Supplied data.
== Segment start ==

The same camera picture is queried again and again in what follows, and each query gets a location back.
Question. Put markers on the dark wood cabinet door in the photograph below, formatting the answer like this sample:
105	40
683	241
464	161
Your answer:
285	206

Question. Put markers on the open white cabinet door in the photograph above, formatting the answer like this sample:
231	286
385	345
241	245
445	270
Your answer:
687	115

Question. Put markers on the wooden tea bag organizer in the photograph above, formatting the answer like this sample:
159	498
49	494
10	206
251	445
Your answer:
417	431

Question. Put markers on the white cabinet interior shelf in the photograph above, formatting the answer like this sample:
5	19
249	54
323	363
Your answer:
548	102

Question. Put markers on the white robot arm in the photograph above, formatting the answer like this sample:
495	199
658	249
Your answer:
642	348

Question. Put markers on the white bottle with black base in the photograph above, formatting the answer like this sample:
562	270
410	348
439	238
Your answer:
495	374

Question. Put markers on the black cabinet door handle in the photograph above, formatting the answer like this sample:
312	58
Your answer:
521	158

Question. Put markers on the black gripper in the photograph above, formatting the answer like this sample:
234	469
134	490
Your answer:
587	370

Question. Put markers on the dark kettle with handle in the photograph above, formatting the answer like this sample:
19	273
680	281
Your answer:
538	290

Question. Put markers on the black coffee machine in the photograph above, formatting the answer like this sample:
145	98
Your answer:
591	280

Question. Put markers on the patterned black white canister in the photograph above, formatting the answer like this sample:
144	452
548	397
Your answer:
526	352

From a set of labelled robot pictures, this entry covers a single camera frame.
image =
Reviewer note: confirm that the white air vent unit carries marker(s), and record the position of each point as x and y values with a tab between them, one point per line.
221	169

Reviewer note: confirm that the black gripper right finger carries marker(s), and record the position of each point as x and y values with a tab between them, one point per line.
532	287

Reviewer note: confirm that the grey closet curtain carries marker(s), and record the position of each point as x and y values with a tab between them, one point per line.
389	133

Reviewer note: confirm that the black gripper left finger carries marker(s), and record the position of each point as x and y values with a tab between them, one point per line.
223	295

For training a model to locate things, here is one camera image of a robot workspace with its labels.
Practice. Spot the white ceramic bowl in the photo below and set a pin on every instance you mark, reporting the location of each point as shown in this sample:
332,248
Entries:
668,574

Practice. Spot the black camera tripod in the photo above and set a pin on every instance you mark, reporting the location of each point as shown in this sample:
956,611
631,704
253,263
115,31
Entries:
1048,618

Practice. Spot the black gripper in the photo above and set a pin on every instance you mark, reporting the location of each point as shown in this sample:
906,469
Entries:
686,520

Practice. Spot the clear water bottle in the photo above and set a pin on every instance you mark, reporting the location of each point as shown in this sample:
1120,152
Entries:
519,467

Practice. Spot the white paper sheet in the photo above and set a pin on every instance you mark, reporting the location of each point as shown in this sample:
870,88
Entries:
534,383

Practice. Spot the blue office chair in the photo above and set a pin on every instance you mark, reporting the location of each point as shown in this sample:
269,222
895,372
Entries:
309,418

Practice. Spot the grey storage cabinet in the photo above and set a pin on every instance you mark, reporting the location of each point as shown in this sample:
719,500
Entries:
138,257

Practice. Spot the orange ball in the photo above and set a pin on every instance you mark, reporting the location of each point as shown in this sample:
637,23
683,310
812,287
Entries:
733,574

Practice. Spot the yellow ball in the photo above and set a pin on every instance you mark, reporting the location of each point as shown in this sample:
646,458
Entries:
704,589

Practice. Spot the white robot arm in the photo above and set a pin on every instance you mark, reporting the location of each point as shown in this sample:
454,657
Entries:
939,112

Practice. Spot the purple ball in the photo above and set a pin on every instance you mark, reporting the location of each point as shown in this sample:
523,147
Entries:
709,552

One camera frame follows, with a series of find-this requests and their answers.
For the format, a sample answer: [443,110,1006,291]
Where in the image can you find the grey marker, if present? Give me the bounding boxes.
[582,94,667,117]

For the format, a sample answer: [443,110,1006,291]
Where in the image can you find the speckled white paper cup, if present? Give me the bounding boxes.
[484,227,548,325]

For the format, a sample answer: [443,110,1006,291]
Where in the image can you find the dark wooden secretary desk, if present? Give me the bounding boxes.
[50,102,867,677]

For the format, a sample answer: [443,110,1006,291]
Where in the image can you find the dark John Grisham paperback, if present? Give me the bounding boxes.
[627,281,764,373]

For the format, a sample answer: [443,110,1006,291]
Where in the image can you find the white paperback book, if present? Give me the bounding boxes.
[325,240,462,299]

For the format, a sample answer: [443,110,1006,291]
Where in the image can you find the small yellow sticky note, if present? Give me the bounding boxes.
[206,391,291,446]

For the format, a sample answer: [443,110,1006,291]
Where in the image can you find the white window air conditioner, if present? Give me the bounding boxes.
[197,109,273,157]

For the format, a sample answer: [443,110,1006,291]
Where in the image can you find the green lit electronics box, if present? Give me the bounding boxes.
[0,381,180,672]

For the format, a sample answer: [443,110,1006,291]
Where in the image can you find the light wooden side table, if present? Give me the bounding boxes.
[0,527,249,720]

== Segment end ==

The problem. Write the data out again, verbatim.

Solution for this problem.
The same camera picture is queried again and again in what follows, and each query gets a location back.
Question. Put markers on the dark wood cabinet door in the photograph below, formatting the answer like this sample:
105	40
683	241
464	161
Your answer:
285	206

Question. Put markers on the open white cabinet door in the photograph above, formatting the answer like this sample:
231	286
385	345
241	245
445	270
Your answer:
687	115

Question. Put markers on the wooden tea bag organizer in the photograph above, formatting the answer like this sample:
159	498
49	494
10	206
251	445
Your answer:
417	431

Question. Put markers on the white cabinet interior shelf in the photograph above, formatting the answer like this sample:
5	19
249	54
323	363
Your answer:
548	102

Question. Put markers on the white robot arm in the photograph above, formatting the answer like this sample:
495	199
658	249
Your answer:
642	348

Question. Put markers on the white bottle with black base in the photograph above, formatting the answer like this sample:
562	270
410	348
439	238
Your answer:
495	374

Question. Put markers on the black cabinet door handle in the photograph above, formatting the answer like this sample:
312	58
Your answer:
521	158

Question. Put markers on the black gripper in the photograph above, formatting the answer like this sample:
234	469
134	490
Your answer:
587	370

Question. Put markers on the dark kettle with handle in the photograph above, formatting the answer like this sample:
19	273
680	281
Your answer:
538	290

Question. Put markers on the black coffee machine in the photograph above, formatting the answer like this sample:
145	98
Your answer:
591	280

Question. Put markers on the patterned black white canister in the photograph above, formatting the answer like this sample:
144	452
548	397
Your answer:
526	352

From a set of labelled robot pictures, this entry covers a single camera frame.
image =
Reviewer note: confirm that the white air vent unit carries marker(s), and record the position of each point as x and y values with a tab between them, one point per line.
221	169

Reviewer note: confirm that the black gripper right finger carries marker(s), and record the position of each point as x and y values with a tab between them, one point per line.
532	287

Reviewer note: confirm that the grey closet curtain carries marker(s), and record the position of each point as x and y values with a tab between them, one point per line.
389	133

Reviewer note: confirm that the black gripper left finger carries marker(s), and record the position of each point as x and y values with a tab between them, one point per line.
223	295

For training a model to locate things, here is one camera image of a robot workspace with its labels.
Practice. Spot the white ceramic bowl in the photo below and set a pin on every instance you mark, reporting the location of each point as shown in this sample:
332,248
Entries:
668,574

Practice. Spot the black camera tripod in the photo above and set a pin on every instance you mark, reporting the location of each point as shown in this sample:
956,611
631,704
253,263
115,31
Entries:
1048,618

Practice. Spot the black gripper in the photo above and set a pin on every instance you mark, reporting the location of each point as shown in this sample:
906,469
Entries:
686,520

Practice. Spot the clear water bottle in the photo above and set a pin on every instance you mark, reporting the location of each point as shown in this sample:
1120,152
Entries:
519,467

Practice. Spot the white paper sheet in the photo above and set a pin on every instance you mark, reporting the location of each point as shown in this sample:
870,88
Entries:
534,383

Practice. Spot the blue office chair in the photo above and set a pin on every instance you mark, reporting the location of each point as shown in this sample:
269,222
895,372
Entries:
309,418

Practice. Spot the grey storage cabinet in the photo above and set a pin on every instance you mark, reporting the location of each point as shown in this sample:
719,500
Entries:
138,257

Practice. Spot the orange ball in the photo above and set a pin on every instance you mark, reporting the location of each point as shown in this sample:
637,23
683,310
812,287
Entries:
733,574

Practice. Spot the yellow ball in the photo above and set a pin on every instance you mark, reporting the location of each point as shown in this sample:
646,458
Entries:
704,589

Practice. Spot the white robot arm in the photo above and set a pin on every instance you mark, reporting the location of each point as shown in this sample:
454,657
Entries:
939,112

Practice. Spot the purple ball in the photo above and set a pin on every instance you mark, reporting the location of each point as shown in this sample:
523,147
Entries:
709,552

One camera frame follows, with a series of find-this requests and their answers.
For the format, a sample answer: [443,110,1006,291]
Where in the image can you find the grey marker, if present? Give me the bounding boxes.
[582,94,667,117]

For the format, a sample answer: [443,110,1006,291]
Where in the image can you find the speckled white paper cup, if present? Give me the bounding boxes.
[484,227,548,325]

For the format, a sample answer: [443,110,1006,291]
Where in the image can you find the dark wooden secretary desk, if present? Give me the bounding boxes.
[50,102,867,677]

For the format, a sample answer: [443,110,1006,291]
Where in the image can you find the dark John Grisham paperback, if present? Give me the bounding boxes.
[627,281,764,373]

For the format, a sample answer: [443,110,1006,291]
Where in the image can you find the white paperback book, if present? Give me the bounding boxes.
[325,240,462,299]

For the format, a sample answer: [443,110,1006,291]
Where in the image can you find the small yellow sticky note, if present? Give me the bounding boxes.
[206,391,291,446]

For the format, a sample answer: [443,110,1006,291]
Where in the image can you find the white window air conditioner, if present? Give me the bounding boxes.
[197,109,273,157]

For the format, a sample answer: [443,110,1006,291]
Where in the image can you find the green lit electronics box, if present? Give me the bounding boxes.
[0,381,180,672]

For the format, a sample answer: [443,110,1006,291]
Where in the image can you find the light wooden side table, if present? Give me the bounding boxes.
[0,527,249,720]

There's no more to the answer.